→ **TASK BRIEF**
In the entries below, find every line with the string "base" and copy it.

(Stored data)
-- Opening Marker --

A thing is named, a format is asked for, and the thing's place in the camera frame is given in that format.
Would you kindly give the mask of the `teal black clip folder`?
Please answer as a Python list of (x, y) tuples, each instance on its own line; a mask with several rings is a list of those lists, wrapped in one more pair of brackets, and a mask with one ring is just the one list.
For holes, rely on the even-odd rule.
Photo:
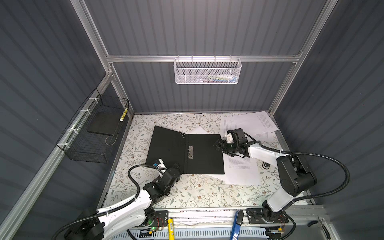
[(185, 134), (155, 126), (146, 165), (162, 160), (167, 168), (178, 165), (183, 174), (223, 175), (219, 134)]

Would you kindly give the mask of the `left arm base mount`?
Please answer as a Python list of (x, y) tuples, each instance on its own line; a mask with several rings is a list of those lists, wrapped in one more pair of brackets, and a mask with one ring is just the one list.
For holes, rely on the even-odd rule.
[(155, 215), (149, 219), (135, 226), (135, 228), (157, 228), (157, 227), (167, 227), (169, 219), (169, 211), (155, 211)]

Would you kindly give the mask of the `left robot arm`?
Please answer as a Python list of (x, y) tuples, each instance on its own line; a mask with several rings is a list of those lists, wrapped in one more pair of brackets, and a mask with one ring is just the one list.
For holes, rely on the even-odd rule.
[[(141, 188), (131, 176), (132, 170), (140, 167), (157, 170), (160, 176)], [(83, 211), (78, 219), (64, 227), (64, 239), (110, 240), (133, 227), (150, 226), (156, 217), (153, 205), (171, 193), (181, 175), (182, 171), (177, 165), (169, 169), (147, 165), (130, 168), (128, 177), (137, 188), (136, 194), (106, 208)]]

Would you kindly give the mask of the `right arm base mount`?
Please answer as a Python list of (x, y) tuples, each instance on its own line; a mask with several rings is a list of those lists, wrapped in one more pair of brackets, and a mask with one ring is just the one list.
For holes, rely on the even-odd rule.
[(271, 212), (265, 208), (246, 209), (247, 218), (250, 224), (287, 224), (288, 217), (282, 212)]

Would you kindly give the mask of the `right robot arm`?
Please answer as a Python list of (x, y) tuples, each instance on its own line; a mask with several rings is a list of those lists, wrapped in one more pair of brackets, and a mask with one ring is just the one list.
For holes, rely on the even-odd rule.
[(227, 131), (225, 138), (218, 139), (214, 147), (230, 157), (258, 159), (277, 168), (281, 186), (263, 202), (261, 217), (266, 223), (276, 221), (294, 203), (295, 197), (317, 183), (305, 159), (294, 153), (269, 148), (243, 129)]

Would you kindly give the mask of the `printed paper sheet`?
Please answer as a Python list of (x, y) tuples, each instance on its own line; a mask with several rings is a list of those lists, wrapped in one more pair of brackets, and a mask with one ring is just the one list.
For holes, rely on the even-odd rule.
[(208, 134), (205, 130), (202, 128), (198, 127), (190, 131), (190, 134)]

-- Closing Marker --

→ **SOLUTION**
Would you kindly give the mask of the `left arm base mount`?
Would you kindly give the mask of the `right arm base mount`?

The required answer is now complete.